While some laws/bills are broad and some sector specific, beyond the standard rights of access, correction and deletion, there are more commonalities than one may expect.

Do not sell

In both the CCPA and Nevada’s laws, there is a requirement for businesses who sell information to third parties to place a link on their website homepage and in their privacy policy, giving the consumer the ability to opt-out of having their data sold. This “do not sell” link obligation is included in 50% of the bills under consideration and could indicate a trend for future bills. The definition of sell is very broad, capturing many types of information sharing that may not have typically been classified as “sell” in the past. It will be important for all organizations to take a closer look at this requirement.


Strong enforcement provisions – by Attorney Generals - are in place for more than 50% of the laws and bills. We predict this provision could become more present than private right of action and we will be watching Nevada to see who this plays out.

Equal Treatment

Although not present in Nevada, equal treatment is included in more than half of the bills and laws. An organization cannot provide a lesser quality service/product or punish customers in any way for refusing the permission to sell their personal data (incentives and rewards are permitted). We will be watching implementation and enforcement closely to understand the impact of this obligation.


A major difference amongst the bills and laws is related to economics. Most bills are similar in structure to the CCPA in terms of defining company revenue, number of users, and percentage of revenue that comes from the sale of personal information to indicate who will be subject to the obligations. However, each state will strive to reflect the economic reality of their jurisdictions so those numbers could vary significantly. The emerging trend seems to be those generating approximately 50% of revenue from the sale/processing of personal information will be required to comply.

An Accountability Approach to Compliance

How is your organization prepared to execute a data subject access request and demonstrate completion? How will you track, honor, reply, and inform on a request for a right of access? How do you future proof yourself for new and changing legislation? The traditional approach has been to address compliance law by law. However, with the volume of amendments and new legislation in the US (and around the world), this approach is no longer scalable.
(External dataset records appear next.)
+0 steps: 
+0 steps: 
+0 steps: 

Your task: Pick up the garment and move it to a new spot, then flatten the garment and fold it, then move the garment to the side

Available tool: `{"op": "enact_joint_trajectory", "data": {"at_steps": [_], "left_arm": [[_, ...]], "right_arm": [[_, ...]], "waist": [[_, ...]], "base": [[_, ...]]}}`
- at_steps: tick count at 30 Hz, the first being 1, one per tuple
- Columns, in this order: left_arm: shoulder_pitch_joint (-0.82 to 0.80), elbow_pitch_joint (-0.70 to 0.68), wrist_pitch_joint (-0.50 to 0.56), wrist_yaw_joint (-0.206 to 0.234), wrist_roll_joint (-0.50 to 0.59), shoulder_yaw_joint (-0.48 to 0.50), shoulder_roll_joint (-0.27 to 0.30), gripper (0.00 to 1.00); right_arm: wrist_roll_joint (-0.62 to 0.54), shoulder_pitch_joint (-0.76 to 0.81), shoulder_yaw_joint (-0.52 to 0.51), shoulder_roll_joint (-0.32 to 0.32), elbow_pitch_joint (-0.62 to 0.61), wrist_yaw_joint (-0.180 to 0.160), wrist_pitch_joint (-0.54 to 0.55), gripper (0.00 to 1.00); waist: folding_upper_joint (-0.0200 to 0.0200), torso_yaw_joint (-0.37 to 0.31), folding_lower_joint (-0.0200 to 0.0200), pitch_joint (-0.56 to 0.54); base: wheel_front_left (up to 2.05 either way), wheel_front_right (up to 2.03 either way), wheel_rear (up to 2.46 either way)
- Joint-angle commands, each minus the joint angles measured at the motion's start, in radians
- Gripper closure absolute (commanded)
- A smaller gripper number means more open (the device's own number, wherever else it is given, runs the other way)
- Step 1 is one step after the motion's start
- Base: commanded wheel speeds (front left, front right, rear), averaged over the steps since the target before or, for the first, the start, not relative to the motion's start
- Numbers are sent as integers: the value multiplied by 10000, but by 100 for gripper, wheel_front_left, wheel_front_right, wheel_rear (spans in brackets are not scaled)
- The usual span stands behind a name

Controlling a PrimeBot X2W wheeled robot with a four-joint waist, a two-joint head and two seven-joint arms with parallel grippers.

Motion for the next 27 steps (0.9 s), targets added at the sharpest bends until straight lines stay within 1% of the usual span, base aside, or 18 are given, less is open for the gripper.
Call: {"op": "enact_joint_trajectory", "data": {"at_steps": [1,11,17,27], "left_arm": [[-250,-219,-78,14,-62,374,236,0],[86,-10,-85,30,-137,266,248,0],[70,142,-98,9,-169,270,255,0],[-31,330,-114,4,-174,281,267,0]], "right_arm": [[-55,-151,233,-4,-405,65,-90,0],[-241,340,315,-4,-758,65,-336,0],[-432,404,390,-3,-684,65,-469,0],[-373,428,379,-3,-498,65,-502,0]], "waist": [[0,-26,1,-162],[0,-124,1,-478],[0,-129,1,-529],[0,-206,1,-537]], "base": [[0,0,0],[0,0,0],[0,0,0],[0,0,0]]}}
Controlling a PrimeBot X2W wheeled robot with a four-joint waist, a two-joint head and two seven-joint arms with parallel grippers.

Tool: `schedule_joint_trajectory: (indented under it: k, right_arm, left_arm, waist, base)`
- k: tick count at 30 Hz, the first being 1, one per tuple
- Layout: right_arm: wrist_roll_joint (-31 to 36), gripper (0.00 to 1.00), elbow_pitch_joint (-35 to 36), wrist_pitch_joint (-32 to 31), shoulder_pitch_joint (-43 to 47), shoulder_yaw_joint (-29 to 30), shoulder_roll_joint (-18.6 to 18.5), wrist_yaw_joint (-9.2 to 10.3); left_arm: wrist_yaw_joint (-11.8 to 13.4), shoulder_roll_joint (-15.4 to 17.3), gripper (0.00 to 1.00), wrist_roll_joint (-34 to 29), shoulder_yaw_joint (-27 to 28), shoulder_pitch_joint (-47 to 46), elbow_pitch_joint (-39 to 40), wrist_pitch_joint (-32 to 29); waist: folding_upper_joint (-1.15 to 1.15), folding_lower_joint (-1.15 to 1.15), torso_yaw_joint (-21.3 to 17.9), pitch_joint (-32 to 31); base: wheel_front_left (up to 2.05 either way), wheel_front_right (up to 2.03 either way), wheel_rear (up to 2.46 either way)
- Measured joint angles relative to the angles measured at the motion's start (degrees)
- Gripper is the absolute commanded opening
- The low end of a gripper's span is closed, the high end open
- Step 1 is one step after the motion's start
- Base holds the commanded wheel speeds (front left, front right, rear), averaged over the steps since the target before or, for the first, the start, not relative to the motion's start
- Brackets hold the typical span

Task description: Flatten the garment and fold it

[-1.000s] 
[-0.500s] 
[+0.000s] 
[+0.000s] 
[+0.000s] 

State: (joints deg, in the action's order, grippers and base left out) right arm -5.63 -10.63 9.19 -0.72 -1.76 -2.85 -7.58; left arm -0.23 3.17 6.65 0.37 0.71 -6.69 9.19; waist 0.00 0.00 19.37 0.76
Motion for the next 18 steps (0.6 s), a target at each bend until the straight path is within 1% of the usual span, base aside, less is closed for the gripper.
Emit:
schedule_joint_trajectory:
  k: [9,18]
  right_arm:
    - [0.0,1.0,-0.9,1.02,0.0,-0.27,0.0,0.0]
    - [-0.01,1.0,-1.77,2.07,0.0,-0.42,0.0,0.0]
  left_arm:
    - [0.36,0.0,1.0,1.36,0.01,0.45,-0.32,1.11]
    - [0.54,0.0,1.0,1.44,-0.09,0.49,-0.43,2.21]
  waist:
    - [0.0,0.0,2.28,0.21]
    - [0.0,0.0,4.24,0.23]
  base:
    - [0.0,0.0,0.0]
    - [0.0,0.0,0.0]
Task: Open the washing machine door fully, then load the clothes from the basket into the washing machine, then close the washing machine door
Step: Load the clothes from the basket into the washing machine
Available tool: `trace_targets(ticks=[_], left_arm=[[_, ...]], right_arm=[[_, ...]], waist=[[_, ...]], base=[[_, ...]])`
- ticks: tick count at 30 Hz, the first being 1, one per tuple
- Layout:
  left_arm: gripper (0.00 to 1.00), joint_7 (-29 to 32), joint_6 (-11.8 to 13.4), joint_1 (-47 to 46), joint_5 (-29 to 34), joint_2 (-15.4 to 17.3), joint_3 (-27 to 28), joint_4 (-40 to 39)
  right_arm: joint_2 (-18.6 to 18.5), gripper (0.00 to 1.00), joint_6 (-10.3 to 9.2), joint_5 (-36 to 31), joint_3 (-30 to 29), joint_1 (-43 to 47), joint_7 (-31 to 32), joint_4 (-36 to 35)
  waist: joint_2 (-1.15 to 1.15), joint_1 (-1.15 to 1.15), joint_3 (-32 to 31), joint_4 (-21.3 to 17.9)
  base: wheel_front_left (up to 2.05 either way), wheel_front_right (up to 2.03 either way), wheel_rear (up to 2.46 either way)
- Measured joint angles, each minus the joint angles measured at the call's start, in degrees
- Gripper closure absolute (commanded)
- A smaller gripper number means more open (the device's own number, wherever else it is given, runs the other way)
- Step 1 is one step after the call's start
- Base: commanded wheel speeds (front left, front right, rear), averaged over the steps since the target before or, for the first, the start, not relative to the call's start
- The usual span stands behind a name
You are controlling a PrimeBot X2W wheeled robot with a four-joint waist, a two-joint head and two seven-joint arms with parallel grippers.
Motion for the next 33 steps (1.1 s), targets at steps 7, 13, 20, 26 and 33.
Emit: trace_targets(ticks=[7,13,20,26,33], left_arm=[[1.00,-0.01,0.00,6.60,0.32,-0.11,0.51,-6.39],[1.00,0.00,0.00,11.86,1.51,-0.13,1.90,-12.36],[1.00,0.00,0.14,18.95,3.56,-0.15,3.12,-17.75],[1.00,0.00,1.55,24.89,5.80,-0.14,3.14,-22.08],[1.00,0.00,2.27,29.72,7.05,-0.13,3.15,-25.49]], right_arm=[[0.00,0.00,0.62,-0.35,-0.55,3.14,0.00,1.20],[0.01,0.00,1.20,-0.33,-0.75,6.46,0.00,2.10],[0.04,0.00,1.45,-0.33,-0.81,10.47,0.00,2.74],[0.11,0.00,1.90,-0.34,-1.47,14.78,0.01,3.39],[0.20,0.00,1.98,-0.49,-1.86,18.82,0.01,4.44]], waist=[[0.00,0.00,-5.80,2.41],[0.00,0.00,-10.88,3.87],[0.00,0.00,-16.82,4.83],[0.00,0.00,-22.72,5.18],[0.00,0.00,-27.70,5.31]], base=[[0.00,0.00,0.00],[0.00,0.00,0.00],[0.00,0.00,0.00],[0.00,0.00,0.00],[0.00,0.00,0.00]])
Under GDPR, accountability is enshrined as an obligation. Organizations must be able to demonstrate compliance under the law. While the word “accountability” is not present in the legislation from California and Nevada (or other states), it is a very useful compliance tool. We are also seeing more and more law firms and consultants in the US validating this approach to building privacy programs.

One place to start is by leveraging a framework. Nymity’s Privacy Management Accountability Framework defines categories and activities that map to over 800 laws around the world. Leveraging a framework allows companies to build and operationalize privacy compliance activities into a sustainable program.

If your company is required to be GDPR compliant, you likely already have key elements that can be leveraged across state laws dealing with the most common data subject requests: access, deletion, and correction. For example, the requirement of Article 30 to complete a records of processing inventory is a powerful foundation for many requirements including:

  • Mapping your processing activities
  • Identifying owners of activities
  • Identifying data being transferred to third parties
  • Identifying third party vendors
  • Identifying relevant information required to respond to a consumer request
  • Identifying third parties that may need to be contacted to fulfill deletion requests and for compliant privacy notices

You can easily extend your records of processing inventory to cover other specific elements under state laws, such as whether the data is sold to third parties. Even if you did not have to complete this exercise for the GDPR, this is another great place to get started.